Volume 4 1932~1936


Doc No.
Date
Subject

No. 330 NAI DFA 19/50A

Extracts from a confidential report from Charles Bewley to
Joseph P. Walshe (Dublin)
(43/33)

Berlin, 1 April 1935

[matter omitted]

The opinion seems to be growing here in diplomatic circles that the German aggression [in the Rhineland] was undertaken with the connivance of England, and that the English Foreign Secretary's speech in which he reminded the House of Commons that England was bound by the Locarno Treaty to give help to France was merely intended to provoke a reaction in English 'public opinion' sufficient to absolve England from keeping her word. To judge by the apparently genuine confidence of the German authorities, it may be conjectured that they have received assurances to this effect, and realize that any apparent protests in England against their breach of Locarno are merely staged for the sake of appearances and will never be translated into action against Germany. This being so, there remain, so far as one can judge, two possibilities: either the French Government will be induced to agree to negotiations on Hitler's proposals without any 'gesture' on his part, which would be a definite triumph for German diplomacy, or the negotiations will not take place, Germany will continue to fortify the Rhineland without opposition except of a verbal nature, and can afford to ignore the consultations of the English and French general staffs, knowing that the British Government will never act - which would also represent a success for Germany.

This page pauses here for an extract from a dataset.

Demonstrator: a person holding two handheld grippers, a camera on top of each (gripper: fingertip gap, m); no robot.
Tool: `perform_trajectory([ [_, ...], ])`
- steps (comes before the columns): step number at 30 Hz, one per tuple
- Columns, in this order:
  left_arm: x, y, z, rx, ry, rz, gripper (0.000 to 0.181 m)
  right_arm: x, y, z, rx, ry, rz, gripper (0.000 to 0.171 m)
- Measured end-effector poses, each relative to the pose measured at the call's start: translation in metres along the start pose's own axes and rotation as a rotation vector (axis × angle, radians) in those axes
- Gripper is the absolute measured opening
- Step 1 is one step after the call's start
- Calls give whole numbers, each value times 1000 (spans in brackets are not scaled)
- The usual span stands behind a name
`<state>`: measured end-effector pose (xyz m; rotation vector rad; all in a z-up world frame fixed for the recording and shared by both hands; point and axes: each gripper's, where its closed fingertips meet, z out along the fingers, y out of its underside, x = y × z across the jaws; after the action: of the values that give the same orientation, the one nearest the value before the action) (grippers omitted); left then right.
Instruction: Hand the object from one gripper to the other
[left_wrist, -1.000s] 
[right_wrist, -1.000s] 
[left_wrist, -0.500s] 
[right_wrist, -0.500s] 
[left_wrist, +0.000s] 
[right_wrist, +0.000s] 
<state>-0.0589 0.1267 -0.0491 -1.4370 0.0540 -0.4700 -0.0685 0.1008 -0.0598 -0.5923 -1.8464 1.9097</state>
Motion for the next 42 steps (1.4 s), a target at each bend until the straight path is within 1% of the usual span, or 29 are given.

It is thought here that a British-German air agreement will probably be the next step in the general rapprochement between the two countries, and in this connection it may be recalled that Lord Londonderry visited Berlin about six weeks ago. The Czech Minister told me that he had asked the British Ambassador whether the visit was of any political importance, and had received the answer that (1) Lord Londonderry had been dismissed with some ignominy from the Baldwin Cabinet and represented no one except himself; (2) his visit was purely private; (3) the British Embassy had deprecated his visit and told him that it would not give any entertainments in his honour on account of the official mourning. I suggested that the proofs of the private nature of the visit were so well thought out as to give rise to very great suspicion, and my informant said that the same idea had occurred to him, especially when Lord Londonderry was entertained on a colossal style by the Air Minister, General Goering, who has perhaps less sense than the English for the finer side of diplomacy.

It may possibly be worth while mentioning that the attitude of the British Embassy here, so far as it concerns itself with the question at all, is definitely anti-Irish. To give two quite trifling instances: the President of the Olympic Games, Lewald, told me a day or two ago that he had specially asked the British Ambassador whether the title of the King was not King of Great Britain and Northern Ireland and the Dominions beyond the Seas, to which Sir Eric Phipps replied that the title was King of Great Britain and Ireland and that it was ridiculous to suggest that there had been any change. Similarly the wife of a former German Ambassador told me that she (as a friend of Sir Roger Casement during his stay in Berlin) had asked the British Ambassador whether the poverty in Ireland was not due to the English Government, to which he replied that it was the fault of the Irish themselves, that the Irish who owned the land preferred to spend their money in London and do nothing for their tenants. I said that I did not think even Sir Eric Phipps could be so ignorant as not to know that the land of Ireland had been confiscated by the British Government and distributed among its own supporters. These are of course very trifling instances, but they would appear to show that protestations on the Irish side of goodwill towards England are not likely to find favourable response, and are only taken as a tribute to the superiority of England. Everything that I see leads me to believe that a definite and vigorous anti-English policy would here at least win us far more respect that we at present enjoy. Everything from the President's declaration that Ireland would never be used as a base hostile to England to the adoption by Saorstát Éireann of sanctions against Italy is represented as due to the fact that the Irish people recognize in their hearts that English rule is the best and that English policy will always in the long run be followed by Ireland in times of crisis.

[matter omitted]

I would be much obliged if you would inform me what is the exact position as regards the King's title, as in the official proclamation he was referred to as King of Great Britain and Ireland and of the Dominions beyond the Seas.1

[signed] C. Bewley

1 This sentence has been highlighted by pen in the left hand margin.